> **Task item**: Every line below that has the word "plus" counts once; report how many lines that makes, with no other words.

(Collected data entries)
┌────────

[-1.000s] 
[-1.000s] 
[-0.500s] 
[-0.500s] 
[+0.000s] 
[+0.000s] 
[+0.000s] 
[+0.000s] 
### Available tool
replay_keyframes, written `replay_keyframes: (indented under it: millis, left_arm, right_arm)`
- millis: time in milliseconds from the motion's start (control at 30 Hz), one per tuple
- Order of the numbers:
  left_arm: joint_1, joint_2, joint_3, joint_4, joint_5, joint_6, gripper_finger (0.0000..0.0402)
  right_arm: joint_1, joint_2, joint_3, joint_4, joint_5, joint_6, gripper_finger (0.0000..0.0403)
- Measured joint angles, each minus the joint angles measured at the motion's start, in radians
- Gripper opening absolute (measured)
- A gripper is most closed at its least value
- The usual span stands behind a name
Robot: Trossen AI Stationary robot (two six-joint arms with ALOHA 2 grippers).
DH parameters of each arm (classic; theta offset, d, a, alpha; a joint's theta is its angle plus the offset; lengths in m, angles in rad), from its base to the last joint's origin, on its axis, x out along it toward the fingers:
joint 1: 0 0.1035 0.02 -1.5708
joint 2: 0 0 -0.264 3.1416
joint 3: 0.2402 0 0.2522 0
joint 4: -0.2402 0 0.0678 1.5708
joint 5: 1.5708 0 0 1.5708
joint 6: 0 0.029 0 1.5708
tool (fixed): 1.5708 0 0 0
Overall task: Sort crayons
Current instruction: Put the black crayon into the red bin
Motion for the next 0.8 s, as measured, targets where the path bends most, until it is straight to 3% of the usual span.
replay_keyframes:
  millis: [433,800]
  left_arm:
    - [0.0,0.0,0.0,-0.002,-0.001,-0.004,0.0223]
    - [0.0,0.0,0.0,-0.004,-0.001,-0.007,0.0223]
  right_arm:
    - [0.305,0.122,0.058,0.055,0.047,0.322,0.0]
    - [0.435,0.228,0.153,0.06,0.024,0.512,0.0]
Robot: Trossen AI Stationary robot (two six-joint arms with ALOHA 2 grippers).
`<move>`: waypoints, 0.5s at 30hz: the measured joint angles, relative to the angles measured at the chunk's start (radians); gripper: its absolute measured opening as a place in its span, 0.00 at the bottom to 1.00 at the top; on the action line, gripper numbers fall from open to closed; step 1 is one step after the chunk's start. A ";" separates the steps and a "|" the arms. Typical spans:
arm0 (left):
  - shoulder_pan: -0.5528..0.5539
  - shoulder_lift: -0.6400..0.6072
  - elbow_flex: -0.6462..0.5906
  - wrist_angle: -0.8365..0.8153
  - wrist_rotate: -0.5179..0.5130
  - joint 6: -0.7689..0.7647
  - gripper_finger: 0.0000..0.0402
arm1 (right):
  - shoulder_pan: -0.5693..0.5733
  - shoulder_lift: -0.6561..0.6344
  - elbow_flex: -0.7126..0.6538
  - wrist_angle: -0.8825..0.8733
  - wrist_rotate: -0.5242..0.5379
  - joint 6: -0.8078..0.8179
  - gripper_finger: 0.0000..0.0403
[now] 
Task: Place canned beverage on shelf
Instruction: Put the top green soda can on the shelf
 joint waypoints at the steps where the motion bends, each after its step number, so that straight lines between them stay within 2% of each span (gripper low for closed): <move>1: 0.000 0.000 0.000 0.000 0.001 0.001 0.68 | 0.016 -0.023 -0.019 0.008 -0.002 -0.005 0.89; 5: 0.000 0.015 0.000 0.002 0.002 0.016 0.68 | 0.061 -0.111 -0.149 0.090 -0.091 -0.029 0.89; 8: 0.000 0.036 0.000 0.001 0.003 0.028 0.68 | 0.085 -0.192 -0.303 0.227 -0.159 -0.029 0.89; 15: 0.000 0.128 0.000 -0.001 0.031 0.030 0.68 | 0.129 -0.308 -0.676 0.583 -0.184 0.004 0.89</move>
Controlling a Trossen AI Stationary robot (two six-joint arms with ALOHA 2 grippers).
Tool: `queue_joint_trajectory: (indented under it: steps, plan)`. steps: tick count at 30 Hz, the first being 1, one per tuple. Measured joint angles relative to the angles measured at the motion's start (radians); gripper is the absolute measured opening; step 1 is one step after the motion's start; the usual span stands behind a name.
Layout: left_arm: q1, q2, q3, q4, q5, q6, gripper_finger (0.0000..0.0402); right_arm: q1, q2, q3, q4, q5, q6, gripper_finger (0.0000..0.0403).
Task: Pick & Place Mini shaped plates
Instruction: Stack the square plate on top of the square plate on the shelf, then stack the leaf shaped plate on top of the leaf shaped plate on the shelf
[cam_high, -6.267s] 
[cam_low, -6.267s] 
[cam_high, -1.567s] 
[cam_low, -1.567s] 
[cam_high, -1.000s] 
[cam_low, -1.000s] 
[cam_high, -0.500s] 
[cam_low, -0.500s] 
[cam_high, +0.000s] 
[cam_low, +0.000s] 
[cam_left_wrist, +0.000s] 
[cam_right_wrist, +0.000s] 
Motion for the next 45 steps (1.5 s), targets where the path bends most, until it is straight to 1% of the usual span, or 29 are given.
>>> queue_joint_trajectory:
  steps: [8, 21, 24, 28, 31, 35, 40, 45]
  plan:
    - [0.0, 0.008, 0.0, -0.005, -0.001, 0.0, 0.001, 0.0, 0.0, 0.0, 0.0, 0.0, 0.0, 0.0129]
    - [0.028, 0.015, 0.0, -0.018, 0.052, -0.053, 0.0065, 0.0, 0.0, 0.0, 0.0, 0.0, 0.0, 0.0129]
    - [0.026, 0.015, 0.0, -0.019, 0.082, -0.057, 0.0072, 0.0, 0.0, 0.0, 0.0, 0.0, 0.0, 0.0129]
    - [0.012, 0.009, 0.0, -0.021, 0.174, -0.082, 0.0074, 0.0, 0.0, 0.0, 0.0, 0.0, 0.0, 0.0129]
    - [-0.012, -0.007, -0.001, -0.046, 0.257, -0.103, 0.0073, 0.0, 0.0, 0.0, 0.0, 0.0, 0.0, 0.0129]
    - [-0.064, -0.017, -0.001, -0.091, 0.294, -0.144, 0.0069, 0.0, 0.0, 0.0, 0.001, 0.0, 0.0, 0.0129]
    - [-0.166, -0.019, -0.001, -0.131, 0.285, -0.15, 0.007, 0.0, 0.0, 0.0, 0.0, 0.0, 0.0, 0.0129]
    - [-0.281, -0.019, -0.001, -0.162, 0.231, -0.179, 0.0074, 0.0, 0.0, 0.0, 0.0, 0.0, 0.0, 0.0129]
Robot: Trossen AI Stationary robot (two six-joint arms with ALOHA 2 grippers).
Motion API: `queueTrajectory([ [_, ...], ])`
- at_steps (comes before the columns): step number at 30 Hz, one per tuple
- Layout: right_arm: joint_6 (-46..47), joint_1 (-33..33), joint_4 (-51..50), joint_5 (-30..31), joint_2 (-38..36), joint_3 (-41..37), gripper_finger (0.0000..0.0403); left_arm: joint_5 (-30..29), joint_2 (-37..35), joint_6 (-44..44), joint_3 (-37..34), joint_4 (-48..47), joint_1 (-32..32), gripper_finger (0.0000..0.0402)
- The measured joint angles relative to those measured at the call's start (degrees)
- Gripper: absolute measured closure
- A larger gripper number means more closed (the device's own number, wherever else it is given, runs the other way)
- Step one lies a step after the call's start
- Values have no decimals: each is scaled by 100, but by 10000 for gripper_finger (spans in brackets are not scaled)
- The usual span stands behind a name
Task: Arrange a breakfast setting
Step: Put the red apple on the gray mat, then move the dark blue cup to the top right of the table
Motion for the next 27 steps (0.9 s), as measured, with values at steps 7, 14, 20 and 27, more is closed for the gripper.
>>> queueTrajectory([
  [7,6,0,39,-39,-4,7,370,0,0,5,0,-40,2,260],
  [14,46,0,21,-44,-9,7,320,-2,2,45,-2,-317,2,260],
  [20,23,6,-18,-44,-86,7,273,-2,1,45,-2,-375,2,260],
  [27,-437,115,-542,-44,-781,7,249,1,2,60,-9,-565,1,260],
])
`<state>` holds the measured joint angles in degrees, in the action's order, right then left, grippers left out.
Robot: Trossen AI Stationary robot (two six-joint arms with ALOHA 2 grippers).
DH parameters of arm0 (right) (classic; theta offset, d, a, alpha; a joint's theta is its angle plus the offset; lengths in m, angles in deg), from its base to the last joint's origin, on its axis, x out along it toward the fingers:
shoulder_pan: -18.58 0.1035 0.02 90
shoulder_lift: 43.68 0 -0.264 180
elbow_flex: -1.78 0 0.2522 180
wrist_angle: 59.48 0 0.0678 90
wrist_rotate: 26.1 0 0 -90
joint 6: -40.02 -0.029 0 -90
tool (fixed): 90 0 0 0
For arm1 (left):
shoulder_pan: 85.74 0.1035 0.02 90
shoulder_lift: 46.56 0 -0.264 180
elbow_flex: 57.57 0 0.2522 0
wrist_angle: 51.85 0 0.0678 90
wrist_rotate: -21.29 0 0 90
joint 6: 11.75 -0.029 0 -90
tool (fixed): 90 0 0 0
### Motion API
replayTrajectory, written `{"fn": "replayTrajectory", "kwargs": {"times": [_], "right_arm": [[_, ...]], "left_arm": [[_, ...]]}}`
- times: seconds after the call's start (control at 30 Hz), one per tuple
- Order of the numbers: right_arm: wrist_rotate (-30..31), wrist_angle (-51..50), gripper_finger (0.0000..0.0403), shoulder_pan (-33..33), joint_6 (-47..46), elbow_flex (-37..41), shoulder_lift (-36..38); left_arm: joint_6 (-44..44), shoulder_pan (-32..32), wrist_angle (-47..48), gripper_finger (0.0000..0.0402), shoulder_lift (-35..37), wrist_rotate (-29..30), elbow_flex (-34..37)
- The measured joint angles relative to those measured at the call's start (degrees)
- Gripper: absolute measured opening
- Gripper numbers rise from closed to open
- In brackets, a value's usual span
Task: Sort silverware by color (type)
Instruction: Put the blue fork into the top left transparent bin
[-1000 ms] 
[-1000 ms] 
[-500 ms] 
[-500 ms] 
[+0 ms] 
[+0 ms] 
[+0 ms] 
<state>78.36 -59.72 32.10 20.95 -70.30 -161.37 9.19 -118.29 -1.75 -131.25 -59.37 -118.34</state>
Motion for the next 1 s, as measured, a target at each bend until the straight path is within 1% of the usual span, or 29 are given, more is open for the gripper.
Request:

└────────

> **Answer box**: 2